Read through the lines below and copy the ones holding the string "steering".

————————

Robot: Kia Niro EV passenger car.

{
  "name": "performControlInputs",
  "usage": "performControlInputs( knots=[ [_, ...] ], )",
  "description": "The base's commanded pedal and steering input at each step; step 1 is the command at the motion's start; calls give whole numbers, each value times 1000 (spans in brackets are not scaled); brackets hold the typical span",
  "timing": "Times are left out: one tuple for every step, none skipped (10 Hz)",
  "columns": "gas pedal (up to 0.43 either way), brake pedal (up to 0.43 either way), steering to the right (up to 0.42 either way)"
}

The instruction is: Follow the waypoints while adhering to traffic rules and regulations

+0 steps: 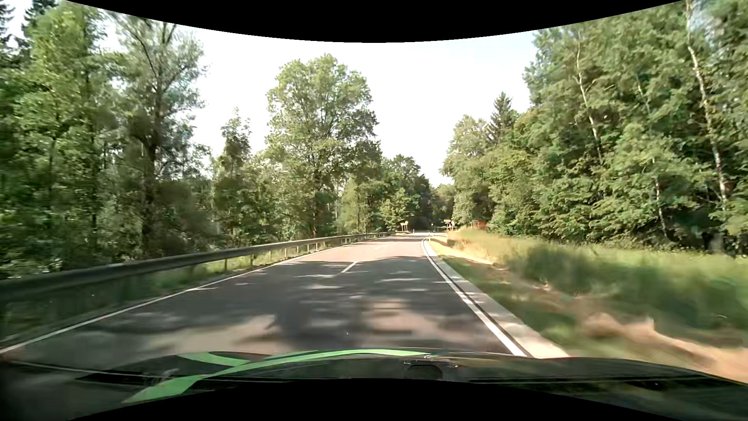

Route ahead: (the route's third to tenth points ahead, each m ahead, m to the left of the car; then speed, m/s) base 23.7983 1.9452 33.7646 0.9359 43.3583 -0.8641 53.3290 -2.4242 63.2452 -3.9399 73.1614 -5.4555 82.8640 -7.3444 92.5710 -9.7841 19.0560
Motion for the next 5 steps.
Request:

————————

Answer to this problem:
  "description": "The base's commanded pedal and steering input at each step; step 1 is the command at the motion's start; calls give whole numbers, each value times 1000 (spans in brackets are not scaled); brackets hold the typical span",
  "columns": "gas pedal (up to 0.43 either way), brake pedal (up to 0.43 either way), steering to the right (up to 0.42 either way)"

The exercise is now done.